__Exercise__:
From the first line onward, reproduce the records exactly; the final line to include is the one holding "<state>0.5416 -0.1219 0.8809".

(Records from a collection)
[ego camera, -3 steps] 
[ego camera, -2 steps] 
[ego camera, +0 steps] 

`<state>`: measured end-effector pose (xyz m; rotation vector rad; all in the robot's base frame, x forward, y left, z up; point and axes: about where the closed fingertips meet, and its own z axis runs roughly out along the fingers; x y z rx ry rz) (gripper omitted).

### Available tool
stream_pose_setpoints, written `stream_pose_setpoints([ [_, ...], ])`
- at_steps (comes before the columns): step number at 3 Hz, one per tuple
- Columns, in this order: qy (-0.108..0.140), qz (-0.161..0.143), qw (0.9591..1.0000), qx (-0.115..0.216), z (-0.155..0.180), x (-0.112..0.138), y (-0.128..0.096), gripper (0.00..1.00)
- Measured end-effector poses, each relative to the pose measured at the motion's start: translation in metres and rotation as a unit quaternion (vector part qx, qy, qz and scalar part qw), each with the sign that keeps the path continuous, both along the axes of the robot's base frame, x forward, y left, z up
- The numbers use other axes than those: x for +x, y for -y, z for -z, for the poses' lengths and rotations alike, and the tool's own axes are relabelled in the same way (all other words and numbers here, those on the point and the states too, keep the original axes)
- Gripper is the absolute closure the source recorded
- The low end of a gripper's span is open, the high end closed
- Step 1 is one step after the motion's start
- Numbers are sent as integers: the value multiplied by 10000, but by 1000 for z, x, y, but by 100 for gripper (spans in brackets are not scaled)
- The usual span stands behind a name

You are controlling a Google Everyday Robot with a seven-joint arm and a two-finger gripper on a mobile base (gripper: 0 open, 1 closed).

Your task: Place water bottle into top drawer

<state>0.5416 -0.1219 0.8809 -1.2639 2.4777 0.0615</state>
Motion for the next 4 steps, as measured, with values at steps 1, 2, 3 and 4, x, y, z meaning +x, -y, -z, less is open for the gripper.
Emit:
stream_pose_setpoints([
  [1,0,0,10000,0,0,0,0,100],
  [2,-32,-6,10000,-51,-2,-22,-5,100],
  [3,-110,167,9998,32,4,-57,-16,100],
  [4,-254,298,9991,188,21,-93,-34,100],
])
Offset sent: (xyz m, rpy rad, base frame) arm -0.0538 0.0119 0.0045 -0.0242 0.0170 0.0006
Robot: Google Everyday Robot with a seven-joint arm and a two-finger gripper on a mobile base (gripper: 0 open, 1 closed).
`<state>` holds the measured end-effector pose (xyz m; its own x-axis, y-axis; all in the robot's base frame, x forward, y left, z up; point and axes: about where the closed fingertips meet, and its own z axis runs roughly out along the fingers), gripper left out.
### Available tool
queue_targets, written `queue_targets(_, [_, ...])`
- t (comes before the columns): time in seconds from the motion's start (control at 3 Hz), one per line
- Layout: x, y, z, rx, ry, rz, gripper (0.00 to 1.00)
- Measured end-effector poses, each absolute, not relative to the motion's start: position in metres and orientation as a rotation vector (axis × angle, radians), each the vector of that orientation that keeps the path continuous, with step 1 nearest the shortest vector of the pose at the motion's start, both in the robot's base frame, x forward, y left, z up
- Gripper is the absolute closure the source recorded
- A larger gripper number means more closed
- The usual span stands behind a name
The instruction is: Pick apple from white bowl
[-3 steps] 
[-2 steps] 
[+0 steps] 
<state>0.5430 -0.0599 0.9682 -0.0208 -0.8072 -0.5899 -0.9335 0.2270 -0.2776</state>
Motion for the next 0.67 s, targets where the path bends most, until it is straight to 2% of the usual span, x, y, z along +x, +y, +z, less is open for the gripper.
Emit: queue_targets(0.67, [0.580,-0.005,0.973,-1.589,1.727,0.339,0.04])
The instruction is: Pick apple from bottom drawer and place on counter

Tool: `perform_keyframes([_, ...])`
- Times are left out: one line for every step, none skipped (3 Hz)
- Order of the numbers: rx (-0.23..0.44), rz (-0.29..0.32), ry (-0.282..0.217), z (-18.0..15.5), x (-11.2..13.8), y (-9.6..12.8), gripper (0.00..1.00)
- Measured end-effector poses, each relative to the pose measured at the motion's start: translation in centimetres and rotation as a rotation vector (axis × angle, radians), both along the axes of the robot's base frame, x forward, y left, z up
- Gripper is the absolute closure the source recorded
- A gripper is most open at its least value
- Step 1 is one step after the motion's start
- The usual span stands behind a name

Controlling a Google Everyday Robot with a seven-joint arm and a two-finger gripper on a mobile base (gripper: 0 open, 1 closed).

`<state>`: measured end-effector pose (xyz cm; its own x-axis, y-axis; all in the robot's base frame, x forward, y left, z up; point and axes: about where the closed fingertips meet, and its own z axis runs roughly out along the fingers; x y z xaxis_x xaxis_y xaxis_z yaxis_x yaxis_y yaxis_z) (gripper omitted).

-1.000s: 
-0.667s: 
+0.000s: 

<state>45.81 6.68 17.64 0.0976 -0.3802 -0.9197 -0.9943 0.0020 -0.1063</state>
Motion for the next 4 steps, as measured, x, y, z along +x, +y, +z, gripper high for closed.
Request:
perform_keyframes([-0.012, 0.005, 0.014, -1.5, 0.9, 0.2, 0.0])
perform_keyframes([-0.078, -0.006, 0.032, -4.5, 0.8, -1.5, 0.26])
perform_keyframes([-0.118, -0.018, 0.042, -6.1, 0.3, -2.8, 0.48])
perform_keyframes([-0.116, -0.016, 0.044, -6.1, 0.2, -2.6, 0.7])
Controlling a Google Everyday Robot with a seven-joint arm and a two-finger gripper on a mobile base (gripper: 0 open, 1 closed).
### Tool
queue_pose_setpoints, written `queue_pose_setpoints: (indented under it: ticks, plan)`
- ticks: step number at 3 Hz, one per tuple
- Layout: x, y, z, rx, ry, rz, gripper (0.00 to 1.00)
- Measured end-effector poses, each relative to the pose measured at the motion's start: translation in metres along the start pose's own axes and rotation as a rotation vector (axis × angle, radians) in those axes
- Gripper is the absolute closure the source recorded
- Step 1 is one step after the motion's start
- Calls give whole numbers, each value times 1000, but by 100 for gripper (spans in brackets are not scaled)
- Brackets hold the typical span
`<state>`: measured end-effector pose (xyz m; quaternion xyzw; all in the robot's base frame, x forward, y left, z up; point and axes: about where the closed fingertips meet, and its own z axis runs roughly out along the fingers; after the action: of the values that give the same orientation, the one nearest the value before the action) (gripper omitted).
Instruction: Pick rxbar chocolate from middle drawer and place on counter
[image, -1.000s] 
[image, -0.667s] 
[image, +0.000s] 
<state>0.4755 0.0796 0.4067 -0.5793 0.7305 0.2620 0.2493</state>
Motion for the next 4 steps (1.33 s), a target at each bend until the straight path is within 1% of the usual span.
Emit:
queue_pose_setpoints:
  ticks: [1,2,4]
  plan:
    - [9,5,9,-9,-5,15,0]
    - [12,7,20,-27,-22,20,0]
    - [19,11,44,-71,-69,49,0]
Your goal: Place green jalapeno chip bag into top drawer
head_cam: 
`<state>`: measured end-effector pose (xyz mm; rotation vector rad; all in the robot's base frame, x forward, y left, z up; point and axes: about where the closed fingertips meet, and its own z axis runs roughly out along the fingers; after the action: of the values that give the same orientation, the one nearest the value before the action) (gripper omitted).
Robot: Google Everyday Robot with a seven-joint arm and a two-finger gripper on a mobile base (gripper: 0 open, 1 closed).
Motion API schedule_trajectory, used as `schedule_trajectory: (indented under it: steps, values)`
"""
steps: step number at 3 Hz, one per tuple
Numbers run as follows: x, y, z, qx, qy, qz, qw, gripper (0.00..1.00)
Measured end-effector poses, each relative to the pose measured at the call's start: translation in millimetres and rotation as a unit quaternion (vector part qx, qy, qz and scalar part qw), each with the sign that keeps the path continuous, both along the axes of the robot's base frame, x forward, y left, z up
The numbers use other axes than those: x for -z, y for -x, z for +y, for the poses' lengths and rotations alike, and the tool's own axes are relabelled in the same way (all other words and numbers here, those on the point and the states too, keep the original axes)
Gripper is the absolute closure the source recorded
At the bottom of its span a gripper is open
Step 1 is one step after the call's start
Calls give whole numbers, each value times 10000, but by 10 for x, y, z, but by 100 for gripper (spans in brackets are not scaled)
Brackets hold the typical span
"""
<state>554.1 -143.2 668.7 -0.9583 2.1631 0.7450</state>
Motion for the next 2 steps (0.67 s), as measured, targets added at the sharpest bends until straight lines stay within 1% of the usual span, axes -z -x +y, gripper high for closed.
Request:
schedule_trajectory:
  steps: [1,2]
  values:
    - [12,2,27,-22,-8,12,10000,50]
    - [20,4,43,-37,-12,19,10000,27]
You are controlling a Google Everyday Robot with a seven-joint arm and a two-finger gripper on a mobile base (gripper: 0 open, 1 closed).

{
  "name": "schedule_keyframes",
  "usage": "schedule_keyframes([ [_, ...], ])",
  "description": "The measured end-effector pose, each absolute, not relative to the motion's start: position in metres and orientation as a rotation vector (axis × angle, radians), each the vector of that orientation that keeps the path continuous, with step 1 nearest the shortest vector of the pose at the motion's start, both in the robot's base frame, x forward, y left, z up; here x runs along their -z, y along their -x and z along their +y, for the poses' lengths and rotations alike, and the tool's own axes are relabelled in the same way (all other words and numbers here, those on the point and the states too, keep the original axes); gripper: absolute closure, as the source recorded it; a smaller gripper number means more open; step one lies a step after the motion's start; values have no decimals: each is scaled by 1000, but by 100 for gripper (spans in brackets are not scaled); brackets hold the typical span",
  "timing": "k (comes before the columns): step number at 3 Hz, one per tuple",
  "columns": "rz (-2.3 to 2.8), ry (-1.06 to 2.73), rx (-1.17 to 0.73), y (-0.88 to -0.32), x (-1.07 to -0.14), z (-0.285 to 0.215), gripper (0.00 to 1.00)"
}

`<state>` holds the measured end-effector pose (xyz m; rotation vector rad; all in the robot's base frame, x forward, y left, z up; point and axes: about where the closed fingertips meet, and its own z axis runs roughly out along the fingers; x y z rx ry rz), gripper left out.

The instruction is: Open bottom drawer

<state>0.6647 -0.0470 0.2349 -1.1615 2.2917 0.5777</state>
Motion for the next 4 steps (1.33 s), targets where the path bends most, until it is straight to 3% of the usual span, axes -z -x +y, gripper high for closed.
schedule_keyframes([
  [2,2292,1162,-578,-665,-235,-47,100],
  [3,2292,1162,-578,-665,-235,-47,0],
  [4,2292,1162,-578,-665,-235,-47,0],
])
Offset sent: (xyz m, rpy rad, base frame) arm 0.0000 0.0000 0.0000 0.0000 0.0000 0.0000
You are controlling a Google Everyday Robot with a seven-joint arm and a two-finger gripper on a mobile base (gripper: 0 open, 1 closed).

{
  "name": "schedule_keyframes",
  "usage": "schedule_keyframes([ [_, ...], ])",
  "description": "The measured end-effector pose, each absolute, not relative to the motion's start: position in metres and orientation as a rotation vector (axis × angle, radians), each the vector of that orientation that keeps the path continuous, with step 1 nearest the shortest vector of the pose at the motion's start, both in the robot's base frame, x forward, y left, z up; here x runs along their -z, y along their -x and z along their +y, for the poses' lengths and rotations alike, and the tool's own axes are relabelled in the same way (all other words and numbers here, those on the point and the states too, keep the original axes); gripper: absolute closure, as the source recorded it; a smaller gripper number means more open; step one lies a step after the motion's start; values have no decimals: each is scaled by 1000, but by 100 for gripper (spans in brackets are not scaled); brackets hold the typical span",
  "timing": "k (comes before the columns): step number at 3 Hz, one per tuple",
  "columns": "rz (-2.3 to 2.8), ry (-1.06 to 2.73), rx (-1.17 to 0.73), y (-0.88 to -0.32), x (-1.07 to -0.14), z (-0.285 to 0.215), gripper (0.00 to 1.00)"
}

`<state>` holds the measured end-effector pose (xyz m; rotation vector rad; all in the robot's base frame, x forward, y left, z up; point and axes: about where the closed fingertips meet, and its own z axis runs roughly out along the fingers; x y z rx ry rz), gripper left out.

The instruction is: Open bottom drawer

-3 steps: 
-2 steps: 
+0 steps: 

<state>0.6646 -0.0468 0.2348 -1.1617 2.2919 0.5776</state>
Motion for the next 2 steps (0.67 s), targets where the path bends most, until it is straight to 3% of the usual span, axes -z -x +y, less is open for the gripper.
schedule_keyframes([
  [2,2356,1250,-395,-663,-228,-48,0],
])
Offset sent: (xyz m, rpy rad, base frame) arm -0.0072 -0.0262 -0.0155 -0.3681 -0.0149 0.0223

__Response to this task__:
[ego camera, -3 steps] 
[ego camera, -2 steps] 
[ego camera, +0 steps] 

`<state>`: measured end-effector pose (xyz m; rotation vector rad; all in the robot's base frame, x forward, y left, z up; point and axes: about where the closed fingertips meet, and its own z axis runs roughly out along the fingers; x y z rx ry rz) (gripper omitted).

### Available tool
stream_pose_setpoints, written `stream_pose_setpoints([ [_, ...], ])`
- at_steps (comes before the columns): step number at 3 Hz, one per tuple
- Columns, in this order: qy (-0.108..0.140), qz (-0.161..0.143), qw (0.9591..1.0000), qx (-0.115..0.216), z (-0.155..0.180), x (-0.112..0.138), y (-0.128..0.096), gripper (0.00..1.00)
- Measured end-effector poses, each relative to the pose measured at the motion's start: translation in metres and rotation as a unit quaternion (vector part qx, qy, qz and scalar part qw), each with the sign that keeps the path continuous, both along the axes of the robot's base frame, x forward, y left, z up
- The numbers use other axes than those: x for +x, y for -y, z for -z, for the poses' lengths and rotations alike, and the tool's own axes are relabelled in the same way (all other words and numbers here, those on the point and the states too, keep the original axes)
- Gripper is the absolute closure the source recorded
- The low end of a gripper's span is open, the high end closed
- Step 1 is one step after the motion's start
- Numbers are sent as integers: the value multiplied by 10000, but by 1000 for z, x, y, but by 100 for gripper (spans in brackets are not scaled)
- The usual span stands behind a name

You are controlling a Google Everyday Robot with a seven-joint arm and a two-finger gripper on a mobile base (gripper: 0 open, 1 closed).

Your task: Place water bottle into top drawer

<state>0.5416 -0.1219 0.8809 -1.2639 2.4777 0.0615</state>

The requested output has been given in full.